**Try it:**
Going through the entries below, tally the lines that hold the word "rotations" and state the result alone.

**Records to process:**

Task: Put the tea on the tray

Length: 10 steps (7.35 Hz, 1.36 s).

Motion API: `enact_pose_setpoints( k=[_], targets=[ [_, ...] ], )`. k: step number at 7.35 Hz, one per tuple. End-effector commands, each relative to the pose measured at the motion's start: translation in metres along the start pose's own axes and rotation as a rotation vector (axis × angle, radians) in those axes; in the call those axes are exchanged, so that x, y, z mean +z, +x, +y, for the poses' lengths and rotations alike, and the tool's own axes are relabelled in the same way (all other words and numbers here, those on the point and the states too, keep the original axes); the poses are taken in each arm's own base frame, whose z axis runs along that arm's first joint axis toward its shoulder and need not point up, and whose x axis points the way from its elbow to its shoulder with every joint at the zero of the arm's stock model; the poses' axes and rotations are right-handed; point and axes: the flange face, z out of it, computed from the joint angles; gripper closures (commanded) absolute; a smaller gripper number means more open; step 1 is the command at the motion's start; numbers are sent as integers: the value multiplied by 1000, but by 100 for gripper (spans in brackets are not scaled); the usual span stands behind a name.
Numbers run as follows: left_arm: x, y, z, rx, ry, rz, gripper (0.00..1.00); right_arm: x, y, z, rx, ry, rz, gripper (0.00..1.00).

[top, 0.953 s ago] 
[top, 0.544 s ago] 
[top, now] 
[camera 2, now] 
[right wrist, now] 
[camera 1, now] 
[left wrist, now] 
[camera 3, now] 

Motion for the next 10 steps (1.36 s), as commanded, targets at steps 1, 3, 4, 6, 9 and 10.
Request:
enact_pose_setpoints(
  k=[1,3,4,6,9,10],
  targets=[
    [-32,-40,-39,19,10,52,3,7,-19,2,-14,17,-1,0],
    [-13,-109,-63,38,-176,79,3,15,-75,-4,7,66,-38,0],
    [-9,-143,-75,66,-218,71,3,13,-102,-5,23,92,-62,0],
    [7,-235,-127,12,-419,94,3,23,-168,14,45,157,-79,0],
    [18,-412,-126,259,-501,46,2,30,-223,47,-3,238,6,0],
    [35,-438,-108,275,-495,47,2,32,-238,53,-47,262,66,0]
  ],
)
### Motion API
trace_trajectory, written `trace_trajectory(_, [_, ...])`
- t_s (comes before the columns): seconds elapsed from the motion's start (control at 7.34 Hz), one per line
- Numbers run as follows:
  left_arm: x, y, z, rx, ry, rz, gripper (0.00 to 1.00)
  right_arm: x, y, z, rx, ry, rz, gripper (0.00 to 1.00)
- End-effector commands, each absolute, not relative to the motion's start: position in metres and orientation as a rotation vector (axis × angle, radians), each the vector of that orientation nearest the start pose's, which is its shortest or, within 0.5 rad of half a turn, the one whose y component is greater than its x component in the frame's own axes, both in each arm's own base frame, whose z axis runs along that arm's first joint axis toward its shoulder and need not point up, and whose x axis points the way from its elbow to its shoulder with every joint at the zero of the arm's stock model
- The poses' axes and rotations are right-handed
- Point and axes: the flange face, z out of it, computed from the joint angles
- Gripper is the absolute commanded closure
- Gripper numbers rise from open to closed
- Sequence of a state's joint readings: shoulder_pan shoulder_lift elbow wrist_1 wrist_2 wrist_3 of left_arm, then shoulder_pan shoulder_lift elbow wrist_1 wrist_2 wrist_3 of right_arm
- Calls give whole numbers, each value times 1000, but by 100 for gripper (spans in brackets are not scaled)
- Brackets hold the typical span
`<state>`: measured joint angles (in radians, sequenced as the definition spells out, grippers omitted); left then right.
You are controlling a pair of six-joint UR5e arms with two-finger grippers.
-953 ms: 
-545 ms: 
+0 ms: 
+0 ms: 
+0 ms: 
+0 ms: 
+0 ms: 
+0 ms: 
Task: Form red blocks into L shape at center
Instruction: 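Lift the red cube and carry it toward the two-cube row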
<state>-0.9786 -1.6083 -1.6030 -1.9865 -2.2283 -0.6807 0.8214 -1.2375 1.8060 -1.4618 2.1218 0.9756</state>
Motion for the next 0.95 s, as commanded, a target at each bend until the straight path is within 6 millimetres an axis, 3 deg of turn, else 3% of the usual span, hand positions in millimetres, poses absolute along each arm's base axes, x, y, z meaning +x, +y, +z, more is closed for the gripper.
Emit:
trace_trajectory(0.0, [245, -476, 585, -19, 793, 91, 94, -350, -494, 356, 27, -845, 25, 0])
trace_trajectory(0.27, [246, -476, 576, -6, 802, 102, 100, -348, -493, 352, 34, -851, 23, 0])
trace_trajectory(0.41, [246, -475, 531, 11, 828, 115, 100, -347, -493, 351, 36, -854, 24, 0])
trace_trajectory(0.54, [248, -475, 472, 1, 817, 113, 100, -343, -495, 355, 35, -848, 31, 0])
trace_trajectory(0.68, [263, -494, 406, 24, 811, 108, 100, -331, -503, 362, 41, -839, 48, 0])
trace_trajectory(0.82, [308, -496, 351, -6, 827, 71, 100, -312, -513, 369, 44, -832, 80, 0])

**Exercise response:**
2